I think I agree with Bryan that things are getting better quickly. Here’s one of the pieces I wrote on this–in 1997. But I want to point out two hedges on that.

First, Robert Murphy on his blog pointed out a bias in Bryan’s experiment that not one of the commenters noted. Bryan asked:

1. Was my experience during the last hour noticeably better as a result of an innovation introduced from 1990-present? [Yes/No]

2. Was my experience during the last hour noticeably better as a result of an innovation introduced from 1950-1989? [Yes/No]

What do you notice missing? A chance to say that the experience was worse.
Now it’s unlikely, though not impossible, that the experience will be worse as a result of innovation as the term “innovation” is commonly understood. But things could be worse the old-fashioned way: products get worse or merchants sell slightly smaller versions of the product and the small reduction in size doesn’t get picked up by the BLS.
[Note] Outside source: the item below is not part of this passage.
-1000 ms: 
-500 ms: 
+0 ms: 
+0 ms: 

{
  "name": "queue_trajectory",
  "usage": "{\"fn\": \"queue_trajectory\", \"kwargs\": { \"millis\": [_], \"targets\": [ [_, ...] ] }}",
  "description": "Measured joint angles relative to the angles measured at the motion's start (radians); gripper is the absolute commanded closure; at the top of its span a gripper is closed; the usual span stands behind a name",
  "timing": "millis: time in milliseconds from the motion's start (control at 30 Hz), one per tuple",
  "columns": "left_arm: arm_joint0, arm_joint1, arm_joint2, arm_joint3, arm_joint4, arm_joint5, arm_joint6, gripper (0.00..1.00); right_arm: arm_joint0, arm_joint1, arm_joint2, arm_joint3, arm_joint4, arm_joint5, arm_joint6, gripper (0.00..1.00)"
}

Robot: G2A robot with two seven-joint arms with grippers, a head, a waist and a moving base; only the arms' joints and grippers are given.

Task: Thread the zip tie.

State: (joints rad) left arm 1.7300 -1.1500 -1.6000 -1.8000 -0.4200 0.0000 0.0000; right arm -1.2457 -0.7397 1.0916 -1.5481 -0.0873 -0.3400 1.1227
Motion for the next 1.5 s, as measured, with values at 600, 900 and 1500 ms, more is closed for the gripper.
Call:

Which brings me to my second point. If you care about the issue of BLS bias, read a comment on Bryan’s first blog that came along well after other people had weighed in. The author, “randy,” works for the BLS and gives us a pithy review saying why he thinks that the CPI is not biased much in either direction. If randy is right, by the way, “Consumer Price Indexes,” the article I commissioned by Michael Boskin for the Concise Encyclopedia of Economics is off.